Berman E, Arlin Z A, Gaynor J, Miller W, Gee T, Kempin S J, Mertelsmann R, Andreeff M, Reich L, Nahmias N
Department of Medicine, Memorial Sloan-Kettering Cancer Center, Cornell University Medical College, New York, New York.
Leukemia. 1989 Feb;3(2):115-21.
Ninety-six patients with de novo acute nonlymphocytic leukemia (ANLL) were randomized to receive either daunorubicin (50 mg/m2, IV) on days 1-3; cytarabine (Ara-C) (25 mg/m2, IV) bolus, followed by 160 mg/m2 as a continuous IV infusion daily for 5 days and 6-thioguanine (6-TG) (100 mg/m2 po) every 12 hr daily for 5 days (DAT); or amsacrine (190 mg/m2, IV) on days 1-3 with Ara-C and 6-TG at the above doses (AAT).
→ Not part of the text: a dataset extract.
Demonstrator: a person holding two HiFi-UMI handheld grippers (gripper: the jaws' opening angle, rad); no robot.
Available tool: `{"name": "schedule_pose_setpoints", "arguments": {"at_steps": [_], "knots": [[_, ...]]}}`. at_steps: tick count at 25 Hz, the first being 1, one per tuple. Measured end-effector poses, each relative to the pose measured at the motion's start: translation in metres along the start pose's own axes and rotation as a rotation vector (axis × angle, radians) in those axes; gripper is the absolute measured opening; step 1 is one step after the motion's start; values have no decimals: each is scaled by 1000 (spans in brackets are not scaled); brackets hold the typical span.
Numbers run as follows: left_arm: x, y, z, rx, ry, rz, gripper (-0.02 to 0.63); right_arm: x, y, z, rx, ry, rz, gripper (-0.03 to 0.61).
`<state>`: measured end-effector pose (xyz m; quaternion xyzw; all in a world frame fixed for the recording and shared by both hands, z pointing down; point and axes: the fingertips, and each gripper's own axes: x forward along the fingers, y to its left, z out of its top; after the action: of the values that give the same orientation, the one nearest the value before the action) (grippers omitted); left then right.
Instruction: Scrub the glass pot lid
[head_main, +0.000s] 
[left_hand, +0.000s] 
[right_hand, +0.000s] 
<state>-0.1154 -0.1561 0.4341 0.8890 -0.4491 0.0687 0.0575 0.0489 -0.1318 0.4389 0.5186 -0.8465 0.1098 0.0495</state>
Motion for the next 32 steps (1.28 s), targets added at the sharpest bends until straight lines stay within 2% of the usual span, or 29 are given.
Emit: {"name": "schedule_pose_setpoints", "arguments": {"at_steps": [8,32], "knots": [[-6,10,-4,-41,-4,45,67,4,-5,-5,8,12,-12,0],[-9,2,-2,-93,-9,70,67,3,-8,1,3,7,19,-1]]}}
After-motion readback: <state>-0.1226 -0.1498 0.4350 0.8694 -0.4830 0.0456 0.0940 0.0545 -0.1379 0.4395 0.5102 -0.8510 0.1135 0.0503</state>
Patients achieving complete remission (CR) then received two courses of consolidation therapy with the same combination that had induced remission but at slightly reduced total doses. Patients less than or equal to age 40 with an HLA-identical sibling donor underwent allogeneic transplantation, usually after consolidation therapy. The remaining patients were then randomized to receive either maintenance therapy (alternating cycles of vincristine/methotrexate, cyclophosphamide/6-TG, daunorubicin/hydroxyurea and Ara-C/6-TG) or no further treatment. Ninety-two patients were evaluable for response. Twenty-five of the 46 patients (54%) who received DAT and 32 of the 46 patients (70%) who received AAT achieved CR (p = 0.13). When patients were stratified by age, however, remission induction advantage with AAT became statistically significant (p = 0.03). Additionally, more patients achieved CR following one course of AAT than following one course of DAT (48% vs 28%, p = 0.03). Overall survival in the AAT group was improved as well (p = 0.01). Too few patients were randomized on the maintenance arm of the protocol to make interpretation meaningful. Non-hematologic toxicity was generally comparable in both arms. In conclusion, patients with de novo ANLL who received AAT had a higher remission incidence and slightly longer survival compared to patients who received DAT. Further investigation of this drug combination in untreated patients with ANLL is warranted.
96例初发急性非淋巴细胞白血病(ANLL)患者被随机分为两组,一组在第1 - 3天接受柔红霉素(50 mg/m²,静脉注射);阿糖胞苷(Ara - C)(25 mg/m²,静脉推注),随后以160 mg/m²持续静脉输注,每日1次,共5天,以及6 - 硫鸟嘌呤(6 - TG)(100 mg/m²,口服),每12小时1次,每日1次,共5天(DAT方案);另一组在第1 - 3天接受安吖啶(190 mg/m²,静脉注射),同时给予上述剂量的Ara - C和6 - TG(AAT方案)。达到完全缓解(CR)的患者随后接受两个疗程的巩固治疗,采用诱导缓解时相同的联合方案,但总剂量略有减少。年龄小于或等于40岁且有 HLA 匹配同胞供者的患者通常在巩固治疗后接受异基因移植。其余患者随后被随机分为接受维持治疗(长春新碱/甲氨蝶呤、环磷酰胺/6 - TG、柔红霉素/羟基脲和Ara - C/6 - TG交替周期)或不再接受进一步治疗。92例患者可评估疗效。接受DAT方案的46例患者中有25例(54%)达到CR,接受AAT方案的46例患者中有32例(70%)达到CR(p = 0.13)。然而,按年龄分层时,AAT方案在诱导缓解方面的优势具有统计学意义(p = 0.03)。此外,接受一个疗程AAT方案后达到CR的患者比接受一个疗程DAT方案的患者更多(48%对28%,p = 0.03)。AAT组的总生存期也有所改善(p = 0.01)。该方案维持治疗组随机入组的患者太少,无法进行有意义的解读。两组的非血液学毒性总体相当。总之,与接受DAT方案的患者相比,接受AAT方案的初发ANLL患者缓解率更高,生存期略长。有必要对这种药物联合方案在未经治疗的ANLL患者中进行进一步研究。